◆ **Provided data**:
=== Begin Enclosure ===

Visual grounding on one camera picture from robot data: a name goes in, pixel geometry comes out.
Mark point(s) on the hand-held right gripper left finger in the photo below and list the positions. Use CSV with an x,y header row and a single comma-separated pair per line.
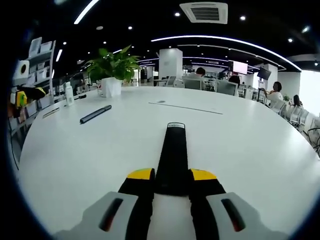
x,y
125,207

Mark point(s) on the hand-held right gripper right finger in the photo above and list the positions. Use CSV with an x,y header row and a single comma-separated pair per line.
x,y
212,207

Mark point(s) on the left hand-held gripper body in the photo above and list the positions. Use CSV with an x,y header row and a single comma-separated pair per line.
x,y
21,73

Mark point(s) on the dark grey marker pen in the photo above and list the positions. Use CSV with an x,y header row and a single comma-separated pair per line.
x,y
95,115

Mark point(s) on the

=== End Enclosure ===

◆ **Problem to work on**: With the pictures set aside, repeat every entry above exactly.

◆ **Result of the exercise**:
Visual grounding on one camera picture from robot data: a name goes in, pixel geometry comes out.
Mark point(s) on the hand-held right gripper left finger in the photo below and list the positions. Use CSV with an x,y header row and a single comma-separated pair per line.
x,y
125,207

Mark point(s) on the hand-held right gripper right finger in the photo above and list the positions. Use CSV with an x,y header row and a single comma-separated pair per line.
x,y
212,207

Mark point(s) on the left hand-held gripper body in the photo above and list the positions. Use CSV with an x,y header row and a single comma-separated pair per line.
x,y
21,73

Mark point(s) on the dark grey marker pen in the photo above and list the positions. Use CSV with an x,y header row and a single comma-separated pair per line.
x,y
95,115

Mark point(s) on the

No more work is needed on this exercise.